Published on: September 3, 2025
WHY HAVE BOND YIELDS RISEN DESPITE RBI’S RATE CUTS?
WHY HAVE BOND YIELDS RISEN DESPITE RBI’S RATE CUTS?
NEWS
- Recently, India’s 10-year government bond yield increased by 26 basis points (0.26%).
- This happened even though the RBI cut repo rate (the rate at which RBI lends to banks) by 100 basis points in 7 months.
- Normally, when rates are cut → bond yields fall. But here, the opposite happened.
HIGHLIGHTS
Key Concepts
- Bond Yield: The return (profit) an investor earns from holding a bond.
- Bond Price & Yield Relationship: If price falls → yield rises (inverse relation).
- Government Securities (G-Secs): Bonds issued by the government to borrow money.

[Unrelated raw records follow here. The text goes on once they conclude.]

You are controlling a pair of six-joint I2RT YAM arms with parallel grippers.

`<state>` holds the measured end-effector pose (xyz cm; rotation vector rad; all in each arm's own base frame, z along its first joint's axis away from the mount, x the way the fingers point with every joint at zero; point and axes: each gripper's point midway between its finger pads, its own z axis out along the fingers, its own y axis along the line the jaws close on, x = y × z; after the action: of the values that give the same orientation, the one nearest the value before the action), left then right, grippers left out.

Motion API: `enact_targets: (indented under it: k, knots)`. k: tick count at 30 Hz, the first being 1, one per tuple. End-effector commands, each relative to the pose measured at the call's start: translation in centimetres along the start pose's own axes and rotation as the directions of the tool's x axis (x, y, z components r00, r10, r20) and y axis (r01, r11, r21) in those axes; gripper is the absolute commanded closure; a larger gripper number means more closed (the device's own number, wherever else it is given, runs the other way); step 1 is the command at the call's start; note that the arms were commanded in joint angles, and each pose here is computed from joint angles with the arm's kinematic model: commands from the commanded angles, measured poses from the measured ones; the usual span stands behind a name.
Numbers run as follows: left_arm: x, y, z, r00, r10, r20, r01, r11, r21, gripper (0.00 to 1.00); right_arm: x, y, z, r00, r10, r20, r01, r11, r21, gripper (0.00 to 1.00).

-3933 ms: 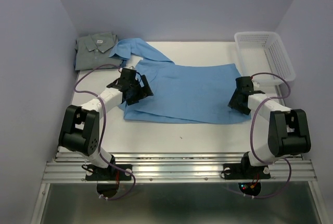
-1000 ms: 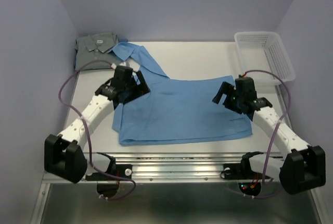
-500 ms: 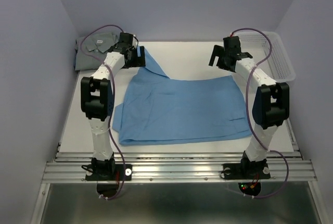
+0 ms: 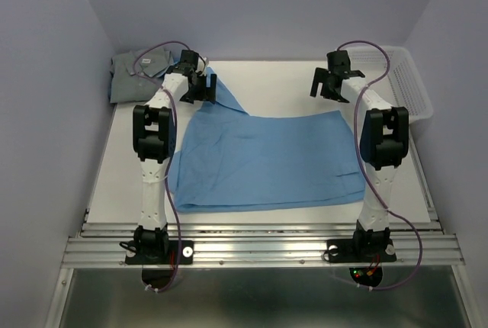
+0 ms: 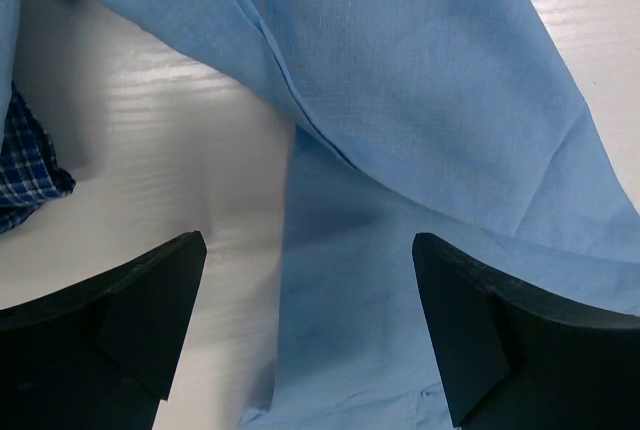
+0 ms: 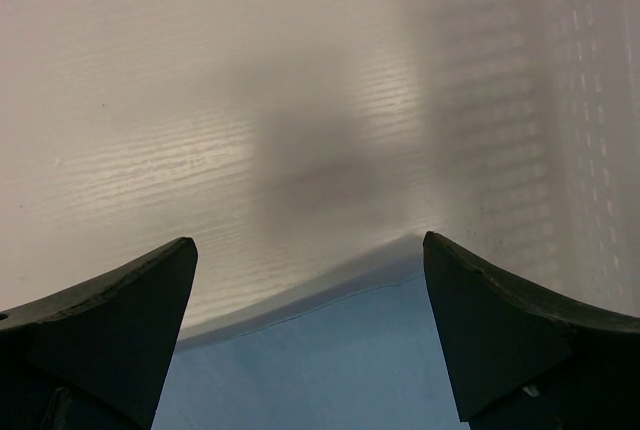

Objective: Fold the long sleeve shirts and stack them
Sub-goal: Fold the shirt

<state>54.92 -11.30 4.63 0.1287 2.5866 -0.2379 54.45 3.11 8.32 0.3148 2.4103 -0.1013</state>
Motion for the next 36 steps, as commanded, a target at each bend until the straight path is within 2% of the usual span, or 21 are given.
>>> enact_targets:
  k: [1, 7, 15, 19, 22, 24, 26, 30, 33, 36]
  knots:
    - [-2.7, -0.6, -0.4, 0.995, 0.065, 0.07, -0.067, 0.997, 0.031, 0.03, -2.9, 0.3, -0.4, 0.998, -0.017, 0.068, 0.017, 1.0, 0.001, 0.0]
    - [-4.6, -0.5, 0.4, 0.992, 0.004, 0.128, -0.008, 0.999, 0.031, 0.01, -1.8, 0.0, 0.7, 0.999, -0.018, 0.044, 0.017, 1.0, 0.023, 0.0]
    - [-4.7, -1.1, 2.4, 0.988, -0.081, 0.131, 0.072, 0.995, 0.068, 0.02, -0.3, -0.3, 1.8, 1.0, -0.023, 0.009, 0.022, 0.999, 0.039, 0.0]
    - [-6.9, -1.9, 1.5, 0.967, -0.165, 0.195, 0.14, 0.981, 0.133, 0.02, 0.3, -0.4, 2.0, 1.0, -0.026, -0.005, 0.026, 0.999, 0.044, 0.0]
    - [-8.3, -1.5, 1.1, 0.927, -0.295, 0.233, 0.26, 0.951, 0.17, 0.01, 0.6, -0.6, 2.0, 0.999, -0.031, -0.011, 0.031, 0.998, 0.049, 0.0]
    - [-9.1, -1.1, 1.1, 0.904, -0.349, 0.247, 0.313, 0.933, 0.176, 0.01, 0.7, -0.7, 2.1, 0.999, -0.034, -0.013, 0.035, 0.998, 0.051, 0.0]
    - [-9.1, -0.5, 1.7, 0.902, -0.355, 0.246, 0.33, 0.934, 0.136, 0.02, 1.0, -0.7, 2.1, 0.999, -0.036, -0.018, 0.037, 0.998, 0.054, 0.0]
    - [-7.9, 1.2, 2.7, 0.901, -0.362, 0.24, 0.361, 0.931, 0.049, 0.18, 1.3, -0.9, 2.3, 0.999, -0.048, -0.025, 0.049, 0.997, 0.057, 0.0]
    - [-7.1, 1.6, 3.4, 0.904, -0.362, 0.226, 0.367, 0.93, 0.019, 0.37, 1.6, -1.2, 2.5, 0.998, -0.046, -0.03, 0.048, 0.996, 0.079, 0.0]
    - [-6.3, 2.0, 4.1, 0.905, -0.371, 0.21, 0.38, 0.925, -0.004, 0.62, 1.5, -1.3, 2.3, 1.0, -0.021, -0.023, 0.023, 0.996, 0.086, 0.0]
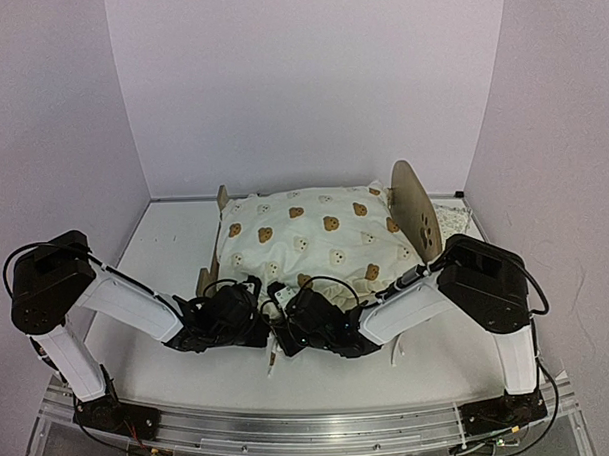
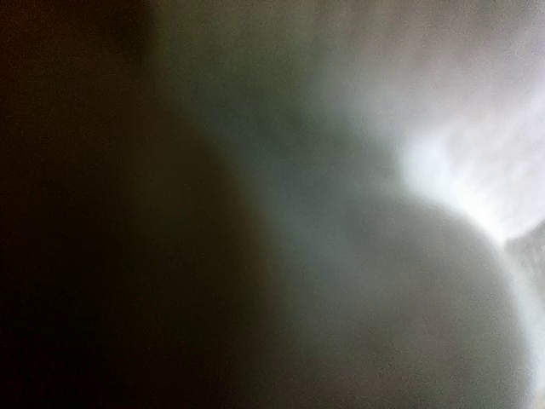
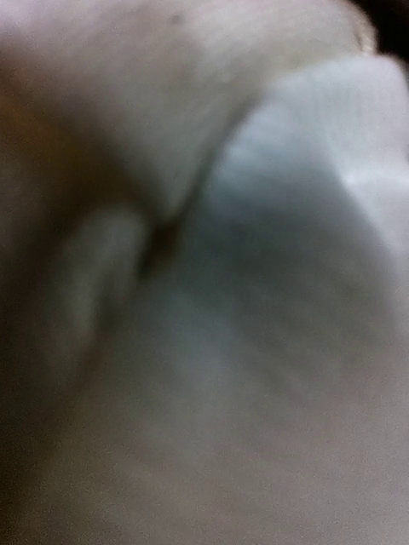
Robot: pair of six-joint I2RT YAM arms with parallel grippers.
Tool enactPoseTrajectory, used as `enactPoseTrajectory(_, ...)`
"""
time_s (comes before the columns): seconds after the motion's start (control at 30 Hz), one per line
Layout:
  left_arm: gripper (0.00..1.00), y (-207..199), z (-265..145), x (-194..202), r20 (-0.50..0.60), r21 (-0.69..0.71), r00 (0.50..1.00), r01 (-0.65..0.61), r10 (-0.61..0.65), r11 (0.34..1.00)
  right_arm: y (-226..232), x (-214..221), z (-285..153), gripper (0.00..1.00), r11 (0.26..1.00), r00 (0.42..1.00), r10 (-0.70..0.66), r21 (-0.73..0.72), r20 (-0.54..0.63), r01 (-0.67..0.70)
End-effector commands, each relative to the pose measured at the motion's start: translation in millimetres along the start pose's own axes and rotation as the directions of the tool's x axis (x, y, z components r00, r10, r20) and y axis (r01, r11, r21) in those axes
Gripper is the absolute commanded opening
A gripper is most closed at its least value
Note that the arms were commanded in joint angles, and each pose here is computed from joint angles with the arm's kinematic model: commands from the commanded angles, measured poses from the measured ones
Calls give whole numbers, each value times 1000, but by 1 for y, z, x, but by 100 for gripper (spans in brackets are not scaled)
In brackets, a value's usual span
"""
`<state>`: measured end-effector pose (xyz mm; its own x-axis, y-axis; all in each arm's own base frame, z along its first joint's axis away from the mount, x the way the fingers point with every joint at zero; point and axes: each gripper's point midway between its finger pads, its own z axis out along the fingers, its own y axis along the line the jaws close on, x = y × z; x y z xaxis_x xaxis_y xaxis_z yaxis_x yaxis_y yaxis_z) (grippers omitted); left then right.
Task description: Set up the pet bed
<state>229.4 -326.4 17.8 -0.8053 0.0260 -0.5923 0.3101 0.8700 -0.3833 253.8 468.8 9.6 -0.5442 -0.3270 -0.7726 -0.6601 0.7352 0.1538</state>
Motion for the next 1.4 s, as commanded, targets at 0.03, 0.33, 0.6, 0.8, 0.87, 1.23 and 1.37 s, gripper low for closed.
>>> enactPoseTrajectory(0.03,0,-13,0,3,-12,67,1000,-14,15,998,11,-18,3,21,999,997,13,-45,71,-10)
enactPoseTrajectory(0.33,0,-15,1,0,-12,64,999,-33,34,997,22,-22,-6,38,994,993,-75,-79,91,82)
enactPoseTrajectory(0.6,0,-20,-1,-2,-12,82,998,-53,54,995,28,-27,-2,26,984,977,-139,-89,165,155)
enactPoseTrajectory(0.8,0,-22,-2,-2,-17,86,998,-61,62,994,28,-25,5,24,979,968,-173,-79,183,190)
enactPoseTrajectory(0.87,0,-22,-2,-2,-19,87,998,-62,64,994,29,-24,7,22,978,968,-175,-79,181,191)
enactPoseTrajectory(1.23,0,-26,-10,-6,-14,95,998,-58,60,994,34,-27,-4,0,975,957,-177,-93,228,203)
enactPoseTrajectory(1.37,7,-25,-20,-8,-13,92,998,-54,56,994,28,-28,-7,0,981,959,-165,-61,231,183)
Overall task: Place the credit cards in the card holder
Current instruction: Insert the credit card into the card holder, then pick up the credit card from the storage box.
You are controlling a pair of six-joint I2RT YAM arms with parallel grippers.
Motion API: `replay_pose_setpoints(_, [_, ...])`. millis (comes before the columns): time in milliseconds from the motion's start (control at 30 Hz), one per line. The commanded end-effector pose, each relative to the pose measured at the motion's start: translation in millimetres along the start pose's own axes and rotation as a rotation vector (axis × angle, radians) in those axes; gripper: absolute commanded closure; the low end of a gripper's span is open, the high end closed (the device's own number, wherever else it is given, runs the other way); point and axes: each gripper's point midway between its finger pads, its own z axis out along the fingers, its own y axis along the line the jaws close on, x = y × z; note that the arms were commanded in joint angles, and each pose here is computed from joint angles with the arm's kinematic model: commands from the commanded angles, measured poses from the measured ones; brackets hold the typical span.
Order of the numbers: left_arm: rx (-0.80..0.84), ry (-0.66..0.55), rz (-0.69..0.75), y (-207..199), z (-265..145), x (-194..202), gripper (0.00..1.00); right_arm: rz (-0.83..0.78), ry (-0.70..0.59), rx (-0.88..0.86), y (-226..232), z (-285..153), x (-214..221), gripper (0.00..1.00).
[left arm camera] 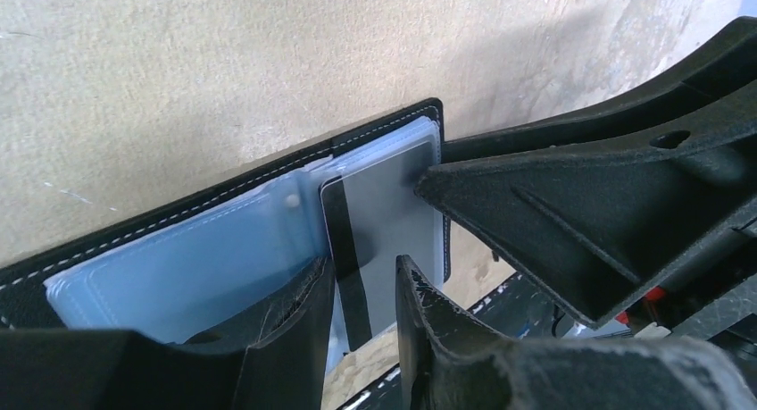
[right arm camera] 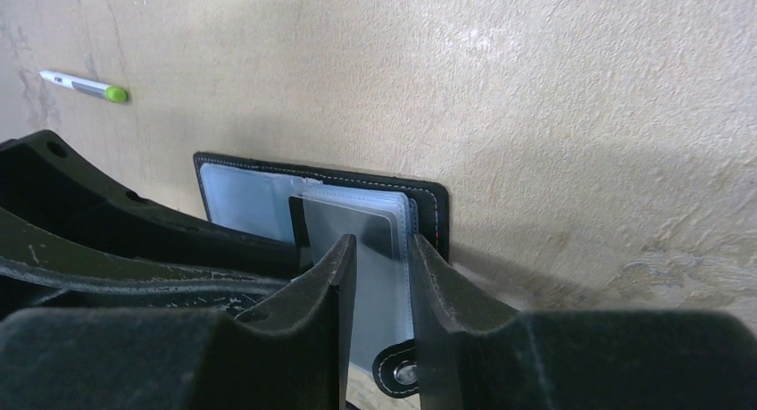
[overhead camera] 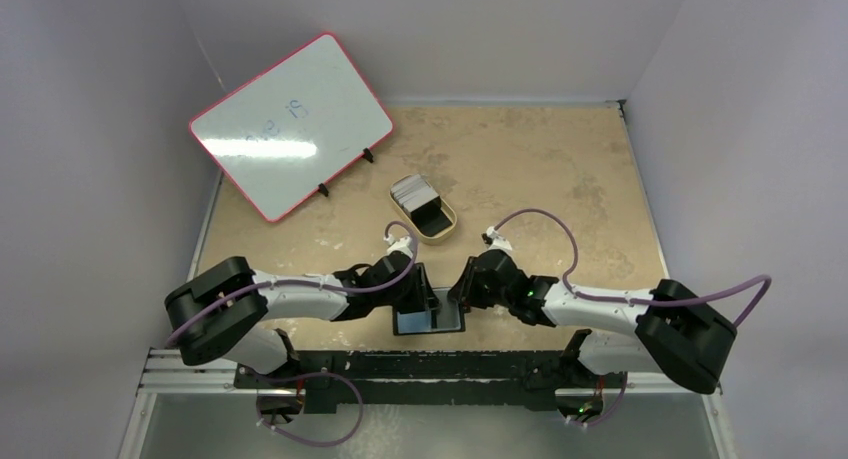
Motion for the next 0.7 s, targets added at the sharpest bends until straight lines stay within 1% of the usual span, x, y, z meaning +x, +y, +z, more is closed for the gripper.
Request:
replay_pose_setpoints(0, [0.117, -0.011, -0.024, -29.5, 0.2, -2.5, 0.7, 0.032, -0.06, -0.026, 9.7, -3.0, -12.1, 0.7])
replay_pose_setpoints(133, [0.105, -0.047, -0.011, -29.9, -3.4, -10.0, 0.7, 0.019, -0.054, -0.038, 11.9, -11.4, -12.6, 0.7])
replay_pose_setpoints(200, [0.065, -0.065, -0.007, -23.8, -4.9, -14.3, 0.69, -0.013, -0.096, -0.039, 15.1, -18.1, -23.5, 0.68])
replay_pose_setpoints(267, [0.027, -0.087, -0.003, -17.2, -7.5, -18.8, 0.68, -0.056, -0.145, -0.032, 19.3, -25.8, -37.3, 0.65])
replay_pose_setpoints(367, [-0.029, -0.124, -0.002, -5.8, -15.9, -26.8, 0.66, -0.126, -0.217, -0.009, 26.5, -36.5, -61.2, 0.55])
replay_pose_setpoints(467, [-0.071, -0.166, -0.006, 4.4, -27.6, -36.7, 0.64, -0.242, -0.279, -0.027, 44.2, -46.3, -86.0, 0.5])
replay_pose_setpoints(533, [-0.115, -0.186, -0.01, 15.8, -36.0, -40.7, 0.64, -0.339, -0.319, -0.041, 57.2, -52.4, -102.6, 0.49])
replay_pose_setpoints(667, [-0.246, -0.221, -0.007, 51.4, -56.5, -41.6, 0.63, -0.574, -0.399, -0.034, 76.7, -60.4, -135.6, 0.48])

- Open Market Operations (OMO): RBI buys/sells bonds to control yields.
- Operation Twist: RBI buys long-term bonds & sells short-term bonds to manage rates.
Why Are Yields Rising?
- Inflation Worries
- RBI still fears inflation despite cutting rates.
- Investors think borrowing costs may remain high in the future.
- Government Borrowing Concerns
- Proposed GST reforms (simplifying slabs to 5% & 18%) may cause revenue loss.
- Short-term revenue hit estimated at ₹50,000–60,000 crore.
- To fill this gap, the government may borrow more.
- More borrowing = more bonds in the market = lower prices → higher yields.
Market Impact
- Investors are selling long-term bonds → pushing yields up.
- Yield curve has steepened, showing expectations of higher borrowing costs.
Possible Solutions
- Shift borrowing to short/medium-term bonds.
- RBI may use OMOs or Operation Twist to buy long-term bonds → reduce supply → lower yields.